Records from a data source

===============

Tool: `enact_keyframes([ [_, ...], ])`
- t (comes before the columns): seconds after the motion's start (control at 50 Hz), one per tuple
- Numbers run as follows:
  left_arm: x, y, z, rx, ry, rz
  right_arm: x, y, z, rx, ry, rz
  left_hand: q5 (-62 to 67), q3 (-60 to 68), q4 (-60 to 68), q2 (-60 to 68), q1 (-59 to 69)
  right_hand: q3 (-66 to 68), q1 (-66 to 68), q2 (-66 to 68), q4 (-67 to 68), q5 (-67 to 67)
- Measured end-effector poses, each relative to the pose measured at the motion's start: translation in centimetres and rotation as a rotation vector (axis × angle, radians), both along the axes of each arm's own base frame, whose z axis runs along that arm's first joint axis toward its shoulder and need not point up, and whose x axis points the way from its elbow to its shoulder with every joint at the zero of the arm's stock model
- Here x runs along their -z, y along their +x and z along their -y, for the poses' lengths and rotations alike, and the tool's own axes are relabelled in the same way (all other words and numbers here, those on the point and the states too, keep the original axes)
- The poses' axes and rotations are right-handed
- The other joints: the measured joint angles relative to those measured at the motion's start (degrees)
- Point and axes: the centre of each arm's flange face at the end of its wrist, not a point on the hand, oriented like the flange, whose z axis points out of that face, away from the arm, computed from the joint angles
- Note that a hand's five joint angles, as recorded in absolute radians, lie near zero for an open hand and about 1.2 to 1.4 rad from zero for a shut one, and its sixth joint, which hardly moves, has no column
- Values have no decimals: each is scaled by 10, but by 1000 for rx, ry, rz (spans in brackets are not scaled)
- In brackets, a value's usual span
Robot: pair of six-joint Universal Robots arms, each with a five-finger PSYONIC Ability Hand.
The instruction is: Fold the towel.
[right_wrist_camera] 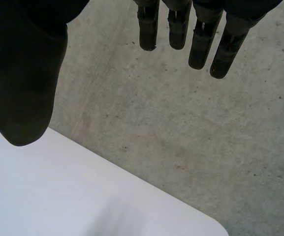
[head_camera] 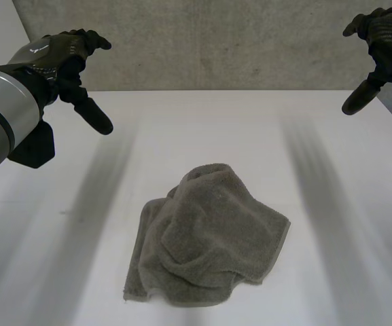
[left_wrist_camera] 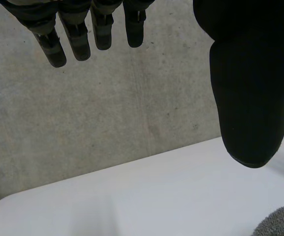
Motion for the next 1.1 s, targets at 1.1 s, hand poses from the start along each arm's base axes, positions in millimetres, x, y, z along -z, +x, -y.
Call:
enact_keyframes([
  [1.1, 225, -48, 31, 146, 485, 399, 209, 87, 12, -333, 456, -17, 30, 46, 45, 47, 40, 48, 55, 42, 37, 63],
])
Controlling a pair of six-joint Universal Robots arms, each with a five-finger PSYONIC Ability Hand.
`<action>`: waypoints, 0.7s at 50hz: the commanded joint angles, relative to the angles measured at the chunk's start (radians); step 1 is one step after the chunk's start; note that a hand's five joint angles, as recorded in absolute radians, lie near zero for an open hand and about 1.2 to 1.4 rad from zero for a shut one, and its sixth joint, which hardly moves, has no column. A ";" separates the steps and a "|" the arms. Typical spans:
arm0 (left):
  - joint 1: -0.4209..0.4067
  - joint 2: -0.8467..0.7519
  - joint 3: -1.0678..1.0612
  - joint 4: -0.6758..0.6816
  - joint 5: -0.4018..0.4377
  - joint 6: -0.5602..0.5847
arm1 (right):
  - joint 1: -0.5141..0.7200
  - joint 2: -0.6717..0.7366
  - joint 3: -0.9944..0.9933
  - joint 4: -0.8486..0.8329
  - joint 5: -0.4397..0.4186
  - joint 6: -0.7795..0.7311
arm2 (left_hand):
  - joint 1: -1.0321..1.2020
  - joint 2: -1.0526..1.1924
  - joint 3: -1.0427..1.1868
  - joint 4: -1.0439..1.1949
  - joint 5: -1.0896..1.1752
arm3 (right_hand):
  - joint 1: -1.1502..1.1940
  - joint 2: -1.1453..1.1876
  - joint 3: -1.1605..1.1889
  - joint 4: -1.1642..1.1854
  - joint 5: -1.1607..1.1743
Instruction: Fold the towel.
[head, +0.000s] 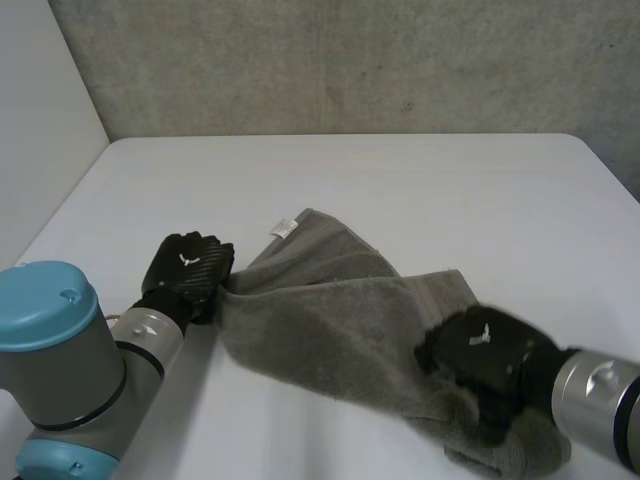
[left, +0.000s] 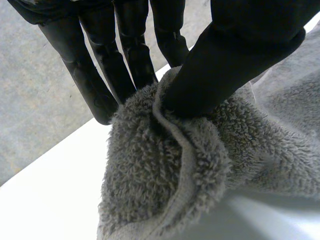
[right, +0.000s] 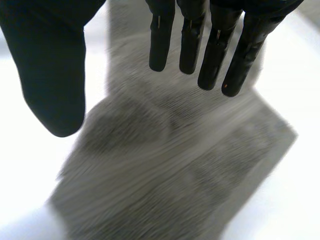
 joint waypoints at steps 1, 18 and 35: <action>-0.013 0.036 0.001 0.000 0.001 0.001 | -0.025 0.011 -0.133 -0.160 -0.018 0.227 | 0.210 0.182 0.479 0.179 0.190 | 0.036 -0.013 -0.014 -0.017 -0.019; -0.053 0.380 0.014 -0.015 0.001 0.015 | 0.050 0.470 -0.568 -0.262 -0.023 0.491 | 0.210 0.182 0.479 0.179 0.190 | 0.045 -0.005 -0.005 -0.008 -0.010; -0.068 0.428 -0.005 -0.048 0.001 0.015 | 0.126 0.790 -0.790 -0.268 -0.116 0.562 | 0.210 0.182 0.479 0.179 0.190 | 0.068 0.019 0.018 0.015 0.014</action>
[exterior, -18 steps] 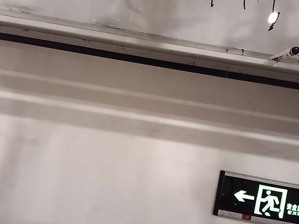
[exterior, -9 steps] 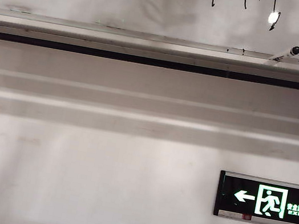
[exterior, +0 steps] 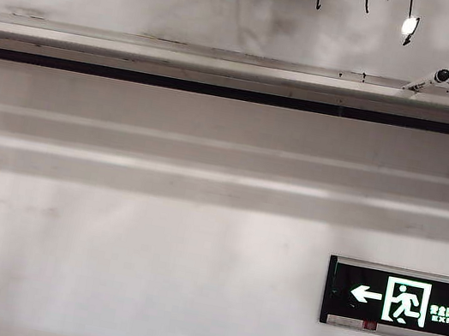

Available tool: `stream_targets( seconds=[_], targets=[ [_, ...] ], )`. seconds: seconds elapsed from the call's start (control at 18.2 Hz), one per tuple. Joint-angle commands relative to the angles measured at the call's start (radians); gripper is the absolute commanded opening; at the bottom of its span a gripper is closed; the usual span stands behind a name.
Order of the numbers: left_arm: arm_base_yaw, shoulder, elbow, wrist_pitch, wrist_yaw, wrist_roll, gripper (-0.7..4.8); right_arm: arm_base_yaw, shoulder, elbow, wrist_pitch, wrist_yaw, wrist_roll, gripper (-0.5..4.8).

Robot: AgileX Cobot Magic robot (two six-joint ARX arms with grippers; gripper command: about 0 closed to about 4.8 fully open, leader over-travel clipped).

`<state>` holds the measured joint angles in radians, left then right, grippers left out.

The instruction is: Wipe the whiteboard clean using the black magnetic whiteboard eraser attached to the whiteboard.

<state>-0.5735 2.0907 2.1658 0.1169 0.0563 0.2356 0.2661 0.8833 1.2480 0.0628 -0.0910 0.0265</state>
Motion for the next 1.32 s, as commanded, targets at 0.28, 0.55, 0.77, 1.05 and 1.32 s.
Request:
stream_targets(
  seconds=[0.28, 0.55, 0.77, 1.05, 1.32],
  targets=[
    [-0.016, -0.001, 0.004, 0.058, -0.036, 0.000, 3.19, 0.000, -0.004, 0.005, 0.016, -0.016, 0.000, -0.06],
    [-0.016, -0.001, 0.004, 0.057, -0.035, 0.000, 3.19, 0.000, -0.005, 0.005, 0.017, -0.017, 0.000, -0.06],
    [-0.021, -0.035, 0.004, -0.006, -0.033, -0.008, 3.75, -0.001, -0.002, 0.005, 0.017, -0.016, 0.000, -0.06],
    [-0.046, -0.230, 0.004, -0.303, -0.037, -0.008, 2.88, 0.000, 0.011, 0.005, 0.013, -0.016, 0.032, -0.06],
    [-0.046, -0.453, 0.004, -0.550, -0.026, -0.008, -0.06, 0.008, 0.122, 0.005, 0.059, -0.021, 0.225, -0.06]
  ],
)
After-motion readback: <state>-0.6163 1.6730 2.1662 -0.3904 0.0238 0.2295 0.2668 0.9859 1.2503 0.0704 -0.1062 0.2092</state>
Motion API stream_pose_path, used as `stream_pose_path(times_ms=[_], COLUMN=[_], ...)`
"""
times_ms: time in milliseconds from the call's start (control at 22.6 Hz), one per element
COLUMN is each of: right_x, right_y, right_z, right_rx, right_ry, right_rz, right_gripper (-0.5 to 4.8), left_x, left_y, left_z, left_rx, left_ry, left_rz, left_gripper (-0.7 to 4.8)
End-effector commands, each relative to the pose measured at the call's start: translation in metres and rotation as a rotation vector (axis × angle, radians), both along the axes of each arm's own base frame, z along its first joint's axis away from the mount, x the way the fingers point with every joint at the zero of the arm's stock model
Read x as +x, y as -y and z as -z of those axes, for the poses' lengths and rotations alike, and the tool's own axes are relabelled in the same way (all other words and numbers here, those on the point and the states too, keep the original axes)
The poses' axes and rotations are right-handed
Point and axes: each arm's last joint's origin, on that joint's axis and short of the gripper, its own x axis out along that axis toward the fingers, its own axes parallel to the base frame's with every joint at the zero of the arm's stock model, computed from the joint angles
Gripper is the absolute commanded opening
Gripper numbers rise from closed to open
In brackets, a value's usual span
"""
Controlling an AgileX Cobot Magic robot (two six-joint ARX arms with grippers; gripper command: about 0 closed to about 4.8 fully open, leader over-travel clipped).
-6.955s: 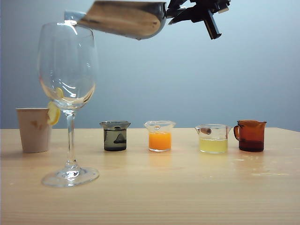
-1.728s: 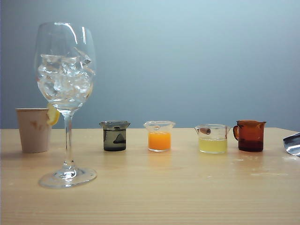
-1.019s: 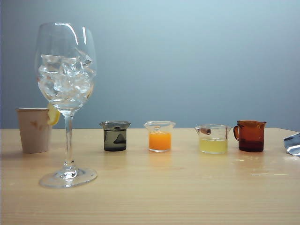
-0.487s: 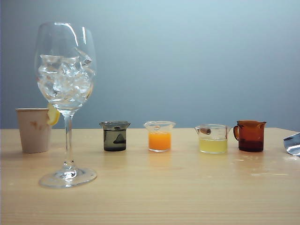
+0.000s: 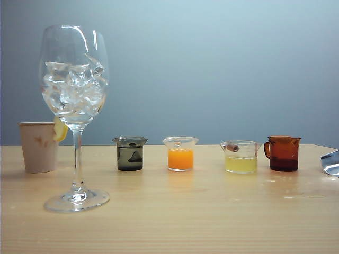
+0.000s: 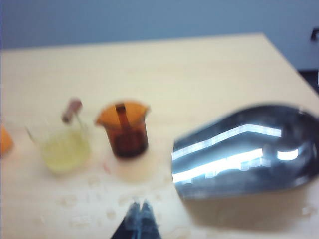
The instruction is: Pick up the ice scoop on the desk filled with ice cubes, pour the ice into the goblet, and finally put the scoop back on the table.
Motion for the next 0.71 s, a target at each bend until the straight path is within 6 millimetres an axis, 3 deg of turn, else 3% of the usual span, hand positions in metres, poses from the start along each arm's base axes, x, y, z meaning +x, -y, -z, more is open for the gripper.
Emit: stream_pose_path(times_ms=[44,399,709], right_x=[-0.001,-0.003,-0.009], right_y=[0.000,0.001,0.002], right_z=[0.015,0.025,0.018], right_rx=[-0.012,-0.030,-0.012], right_ry=[-0.065,-0.160,-0.065], right_rz=[0.001,0.000,0.002], right_gripper=[-0.05,-0.05,-0.05], left_x=[0.007,0.017,0.020], left_y=[0.001,0.003,0.004], left_z=[0.012,0.053,0.072], left_rx=[-0.003,0.026,0.042], left_ry=[0.038,-0.108,-0.194], left_rz=[0.003,0.003,0.004], left_gripper=[-0.01,-0.01,-0.01])
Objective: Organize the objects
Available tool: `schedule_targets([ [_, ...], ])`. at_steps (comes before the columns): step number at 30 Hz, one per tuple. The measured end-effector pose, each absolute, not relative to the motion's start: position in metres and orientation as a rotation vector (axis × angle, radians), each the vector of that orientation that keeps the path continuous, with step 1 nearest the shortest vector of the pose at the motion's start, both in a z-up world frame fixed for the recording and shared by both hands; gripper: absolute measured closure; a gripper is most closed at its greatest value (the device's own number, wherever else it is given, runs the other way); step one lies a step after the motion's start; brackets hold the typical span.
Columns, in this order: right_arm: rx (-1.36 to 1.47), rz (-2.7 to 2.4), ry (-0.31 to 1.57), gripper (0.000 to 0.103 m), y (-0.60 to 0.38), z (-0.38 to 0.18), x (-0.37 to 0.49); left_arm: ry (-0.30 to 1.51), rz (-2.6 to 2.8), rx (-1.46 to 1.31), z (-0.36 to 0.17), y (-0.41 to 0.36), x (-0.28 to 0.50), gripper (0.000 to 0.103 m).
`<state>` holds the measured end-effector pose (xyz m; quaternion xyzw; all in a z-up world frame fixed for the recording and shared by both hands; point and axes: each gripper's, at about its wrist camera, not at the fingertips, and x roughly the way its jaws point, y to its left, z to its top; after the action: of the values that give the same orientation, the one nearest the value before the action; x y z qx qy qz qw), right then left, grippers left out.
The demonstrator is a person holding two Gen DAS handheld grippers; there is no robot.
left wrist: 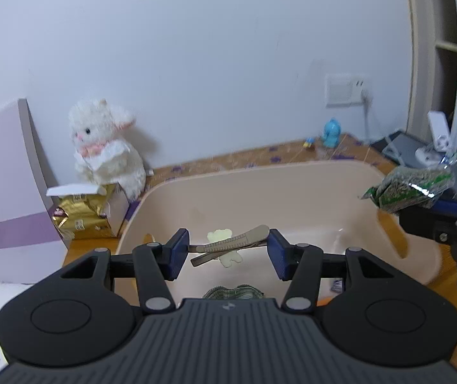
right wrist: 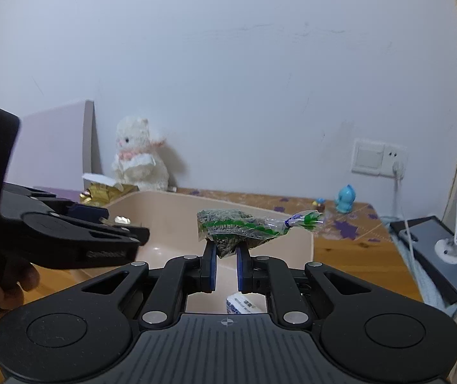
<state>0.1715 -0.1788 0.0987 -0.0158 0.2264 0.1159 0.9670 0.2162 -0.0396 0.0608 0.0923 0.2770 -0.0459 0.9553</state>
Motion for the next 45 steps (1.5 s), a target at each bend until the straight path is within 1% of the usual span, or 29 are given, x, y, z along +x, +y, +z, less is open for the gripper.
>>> schedule_targets([
  [6,-0.04,0.239,0.541,0.092,-0.17,0.076,0.202,0.666,-0.068,0.215,0.03,-0.044,0.25,0.048],
  [14,-0.048,0.249,0.658,0.091,-0.165,0.049,0.225,0.768,-0.084,0.233,0.006,-0.044,0.266,0.046],
  [16,-0.049,0.249,0.671,0.081,-0.166,0.046,0.225,0.77,-0.077,0.231,0.006,-0.042,0.266,0.046],
  [17,-0.049,0.243,0.671,0.075,-0.166,0.046,0.224,0.774,-0.081,0.227,0.006,-0.041,0.266,0.041],
  [18,-0.049,0.24,0.672,0.067,-0.167,0.046,0.224,0.776,-0.085,0.223,0.008,-0.04,0.265,0.037],
  [19,-0.049,0.24,0.667,0.059,-0.167,0.048,0.221,0.768,-0.079,0.223,0.01,-0.039,0.263,0.03],
  [20,-0.051,0.235,0.662,0.054,-0.168,0.05,0.219,0.754,-0.067,0.228,0.012,-0.038,0.261,0.024],
  [21,-0.056,0.233,0.654,0.046,-0.169,0.053,0.217,0.742,-0.057,0.236,0.015,-0.038,0.258,0.022],
  [24,-0.061,0.232,0.631,0.041,-0.17,0.062,0.207,0.733,-0.057,0.227,0.023,-0.034,0.253,0.019],
  [27,-0.042,0.236,0.614,0.03,-0.174,0.071,0.197,0.721,-0.053,0.221,0.032,-0.031,0.244,0.018],
  [29,-0.037,0.232,0.604,0.026,-0.175,0.077,0.19,0.71,-0.049,0.214,0.037,-0.028,0.238,0.013],
  [33,-0.036,0.219,0.598,0.021,-0.175,0.086,0.177,0.692,-0.046,0.198,0.049,-0.024,0.222,0.013],
  [36,-0.032,0.211,0.591,0.013,-0.175,0.09,0.166,0.677,-0.048,0.184,0.058,-0.022,0.209,0.013],
  [39,-0.03,0.207,0.581,0.012,-0.174,0.096,0.154,0.665,-0.054,0.173,0.065,-0.019,0.195,0.012],
  [41,-0.026,0.204,0.576,0.01,-0.174,0.099,0.146,0.659,-0.059,0.17,0.067,-0.018,0.186,0.012],
  [43,-0.024,0.201,0.572,0.006,-0.174,0.102,0.139,0.654,-0.058,0.165,0.069,-0.015,0.177,0.012],
  [45,-0.023,0.2,0.572,0.005,-0.174,0.103,0.132,0.648,-0.057,0.155,0.072,-0.012,0.168,0.012],
])
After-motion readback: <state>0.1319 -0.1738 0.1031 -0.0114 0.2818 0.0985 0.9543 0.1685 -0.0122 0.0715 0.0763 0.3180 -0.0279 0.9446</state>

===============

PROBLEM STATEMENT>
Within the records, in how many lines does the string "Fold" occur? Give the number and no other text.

ANSWER BELOW>
2